KIT—mediated disease, disease comprising processing 20-100 contiguous nucleotide sequences comprising an antisense oligonucleotide sequence having a complementary sequence to the eighth to fifteenth nucleotide sequence of the nucleotide sequence of SEQ ID NO: 3 Or method of treating the condition. [Claim 22] 22. The method of claim 20 or 21, wherein said antisense oligonucleotide sequence comprises a sequence complementary to the core binding sequence of miR-494. [Claim 23]

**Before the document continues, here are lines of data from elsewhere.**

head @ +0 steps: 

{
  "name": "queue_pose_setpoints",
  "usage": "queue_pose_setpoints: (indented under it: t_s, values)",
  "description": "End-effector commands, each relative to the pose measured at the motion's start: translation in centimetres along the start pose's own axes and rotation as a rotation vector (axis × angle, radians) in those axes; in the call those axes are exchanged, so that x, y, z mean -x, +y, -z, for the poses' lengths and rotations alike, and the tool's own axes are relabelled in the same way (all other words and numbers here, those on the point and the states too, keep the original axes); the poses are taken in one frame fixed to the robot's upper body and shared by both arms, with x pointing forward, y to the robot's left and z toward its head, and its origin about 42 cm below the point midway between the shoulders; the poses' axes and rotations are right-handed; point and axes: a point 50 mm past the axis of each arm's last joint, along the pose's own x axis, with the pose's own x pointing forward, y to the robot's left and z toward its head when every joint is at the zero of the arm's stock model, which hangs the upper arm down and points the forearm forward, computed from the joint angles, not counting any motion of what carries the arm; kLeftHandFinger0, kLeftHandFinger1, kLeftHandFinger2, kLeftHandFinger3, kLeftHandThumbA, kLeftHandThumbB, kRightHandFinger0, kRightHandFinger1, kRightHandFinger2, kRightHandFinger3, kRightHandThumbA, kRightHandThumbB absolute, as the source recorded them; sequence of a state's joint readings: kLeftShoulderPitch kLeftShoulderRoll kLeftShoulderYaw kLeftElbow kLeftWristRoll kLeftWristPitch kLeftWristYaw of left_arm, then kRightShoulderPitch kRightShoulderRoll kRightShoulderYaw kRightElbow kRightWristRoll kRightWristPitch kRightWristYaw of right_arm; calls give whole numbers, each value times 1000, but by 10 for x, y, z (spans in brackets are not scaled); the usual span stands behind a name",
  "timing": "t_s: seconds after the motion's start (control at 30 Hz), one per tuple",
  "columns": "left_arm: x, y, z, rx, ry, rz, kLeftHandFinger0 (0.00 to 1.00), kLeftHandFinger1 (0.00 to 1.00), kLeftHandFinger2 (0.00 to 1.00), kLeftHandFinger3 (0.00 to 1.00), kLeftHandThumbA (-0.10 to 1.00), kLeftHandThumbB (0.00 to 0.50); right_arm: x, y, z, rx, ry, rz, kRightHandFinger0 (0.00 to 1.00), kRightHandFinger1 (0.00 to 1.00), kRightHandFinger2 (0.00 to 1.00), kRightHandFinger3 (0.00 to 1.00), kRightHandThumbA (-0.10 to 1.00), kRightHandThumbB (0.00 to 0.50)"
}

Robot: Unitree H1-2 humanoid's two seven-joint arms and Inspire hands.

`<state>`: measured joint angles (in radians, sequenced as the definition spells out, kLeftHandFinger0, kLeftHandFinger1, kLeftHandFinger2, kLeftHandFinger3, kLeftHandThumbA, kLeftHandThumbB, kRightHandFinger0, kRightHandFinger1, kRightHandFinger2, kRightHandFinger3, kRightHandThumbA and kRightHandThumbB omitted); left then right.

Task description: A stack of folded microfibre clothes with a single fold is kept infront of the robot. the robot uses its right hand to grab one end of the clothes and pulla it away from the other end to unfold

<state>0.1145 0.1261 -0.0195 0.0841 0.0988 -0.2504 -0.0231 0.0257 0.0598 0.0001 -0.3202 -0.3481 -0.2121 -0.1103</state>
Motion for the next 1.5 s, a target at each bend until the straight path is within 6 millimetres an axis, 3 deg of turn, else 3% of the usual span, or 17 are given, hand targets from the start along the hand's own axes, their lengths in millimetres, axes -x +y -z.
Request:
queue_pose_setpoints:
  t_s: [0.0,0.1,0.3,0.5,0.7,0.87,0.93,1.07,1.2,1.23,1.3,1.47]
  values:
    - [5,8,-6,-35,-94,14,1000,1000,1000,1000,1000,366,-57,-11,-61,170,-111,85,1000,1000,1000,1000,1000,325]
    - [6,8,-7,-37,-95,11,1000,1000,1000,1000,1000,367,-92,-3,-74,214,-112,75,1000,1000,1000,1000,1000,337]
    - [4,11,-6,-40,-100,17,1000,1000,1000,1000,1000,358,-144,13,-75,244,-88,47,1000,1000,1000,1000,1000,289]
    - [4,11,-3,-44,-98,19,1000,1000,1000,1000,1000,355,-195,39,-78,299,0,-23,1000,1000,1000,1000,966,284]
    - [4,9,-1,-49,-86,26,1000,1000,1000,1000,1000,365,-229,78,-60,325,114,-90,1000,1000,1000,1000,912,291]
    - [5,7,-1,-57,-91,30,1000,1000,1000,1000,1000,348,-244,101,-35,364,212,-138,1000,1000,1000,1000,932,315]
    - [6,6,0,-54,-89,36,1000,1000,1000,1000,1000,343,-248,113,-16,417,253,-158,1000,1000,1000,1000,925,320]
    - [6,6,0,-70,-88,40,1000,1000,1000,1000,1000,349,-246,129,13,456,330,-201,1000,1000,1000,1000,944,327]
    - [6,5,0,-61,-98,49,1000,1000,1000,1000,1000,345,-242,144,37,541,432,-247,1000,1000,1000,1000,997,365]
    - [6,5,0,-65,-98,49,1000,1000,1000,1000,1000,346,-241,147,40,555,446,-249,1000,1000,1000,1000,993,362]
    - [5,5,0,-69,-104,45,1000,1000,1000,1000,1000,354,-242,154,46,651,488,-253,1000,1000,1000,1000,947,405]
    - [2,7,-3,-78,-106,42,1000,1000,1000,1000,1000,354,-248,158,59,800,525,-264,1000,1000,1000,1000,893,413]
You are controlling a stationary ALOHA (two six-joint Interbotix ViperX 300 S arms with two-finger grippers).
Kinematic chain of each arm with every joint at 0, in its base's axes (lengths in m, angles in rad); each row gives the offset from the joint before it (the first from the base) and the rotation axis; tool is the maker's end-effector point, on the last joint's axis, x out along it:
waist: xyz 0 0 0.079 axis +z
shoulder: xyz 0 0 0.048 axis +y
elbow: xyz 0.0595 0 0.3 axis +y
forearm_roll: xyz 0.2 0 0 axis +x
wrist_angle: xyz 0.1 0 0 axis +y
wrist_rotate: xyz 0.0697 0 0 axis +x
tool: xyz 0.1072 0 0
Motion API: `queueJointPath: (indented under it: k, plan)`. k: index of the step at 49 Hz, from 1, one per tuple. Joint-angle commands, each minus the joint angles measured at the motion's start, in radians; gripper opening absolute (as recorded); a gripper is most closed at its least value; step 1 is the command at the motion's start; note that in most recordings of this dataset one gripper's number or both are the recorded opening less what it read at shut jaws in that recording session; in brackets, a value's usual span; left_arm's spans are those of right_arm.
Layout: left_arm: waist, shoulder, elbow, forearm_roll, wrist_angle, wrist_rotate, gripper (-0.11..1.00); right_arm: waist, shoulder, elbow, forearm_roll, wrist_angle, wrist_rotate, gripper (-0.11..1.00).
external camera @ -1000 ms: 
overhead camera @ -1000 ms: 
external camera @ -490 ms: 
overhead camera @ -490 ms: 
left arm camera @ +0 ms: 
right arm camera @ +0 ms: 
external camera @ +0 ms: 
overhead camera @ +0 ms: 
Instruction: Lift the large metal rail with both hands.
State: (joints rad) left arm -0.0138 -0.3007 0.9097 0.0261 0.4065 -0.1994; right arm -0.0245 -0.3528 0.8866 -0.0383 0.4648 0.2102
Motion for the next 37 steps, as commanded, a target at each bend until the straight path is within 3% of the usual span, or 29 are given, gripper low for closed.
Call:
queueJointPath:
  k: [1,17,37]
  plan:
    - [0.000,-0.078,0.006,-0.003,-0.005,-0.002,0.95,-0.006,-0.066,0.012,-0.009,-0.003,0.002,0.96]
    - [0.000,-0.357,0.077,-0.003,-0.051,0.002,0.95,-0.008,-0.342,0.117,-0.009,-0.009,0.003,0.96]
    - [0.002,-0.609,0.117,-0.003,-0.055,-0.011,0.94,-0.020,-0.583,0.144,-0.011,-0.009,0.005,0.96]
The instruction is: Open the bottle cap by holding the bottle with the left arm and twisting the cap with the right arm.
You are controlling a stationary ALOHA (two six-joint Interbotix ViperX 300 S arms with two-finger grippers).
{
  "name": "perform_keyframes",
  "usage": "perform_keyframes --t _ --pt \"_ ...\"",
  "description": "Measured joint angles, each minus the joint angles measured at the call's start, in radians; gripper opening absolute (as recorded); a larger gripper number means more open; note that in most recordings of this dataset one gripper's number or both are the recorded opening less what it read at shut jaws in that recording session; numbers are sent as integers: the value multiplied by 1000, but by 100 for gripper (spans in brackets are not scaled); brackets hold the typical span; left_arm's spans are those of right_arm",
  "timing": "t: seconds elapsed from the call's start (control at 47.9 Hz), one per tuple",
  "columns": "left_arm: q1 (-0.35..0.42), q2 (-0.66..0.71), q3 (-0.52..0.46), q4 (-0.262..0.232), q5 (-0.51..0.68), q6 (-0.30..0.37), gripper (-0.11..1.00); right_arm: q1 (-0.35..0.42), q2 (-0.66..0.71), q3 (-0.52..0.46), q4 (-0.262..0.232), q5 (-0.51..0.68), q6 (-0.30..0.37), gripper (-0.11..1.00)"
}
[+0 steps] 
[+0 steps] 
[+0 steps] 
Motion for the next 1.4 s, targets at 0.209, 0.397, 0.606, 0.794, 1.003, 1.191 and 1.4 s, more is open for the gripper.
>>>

The method of claim 22, wherein the key binding sequence of miR-494 is in the 3′-UTR of KIT.

[Claim 24]

22. The method of claim 20 or 21, wherein said antisense oligonucleotide is a DNA or RNA molecule.

[Claim 25]

(a) treating a test substance to a cell comprising a micro RNA-494 (miR-494) -encoding nucleotide sequence; And (b) analyzing the expression of miR-494 in the cells. do. [Claim 26]

The method of claim 25, wherein the miR-494 inhibits expression of KIT or inhibits phosphorylation of AKT or STAT3.

[Claim 27]

26. The method of claim 25, wherein the tumorous disease is gastrointestinal stromal tumor, small cell lung cancer, non-small cell lung cancer, acute myeloid leukemia, acute lymphocytic leukemia, myelodysplastic syndrome, chronic myeloid leukemia, colorectal carcinoma, gastric carcinoma, testicular cancer, nerve Glioma, astrocytoma or mast cell tumor.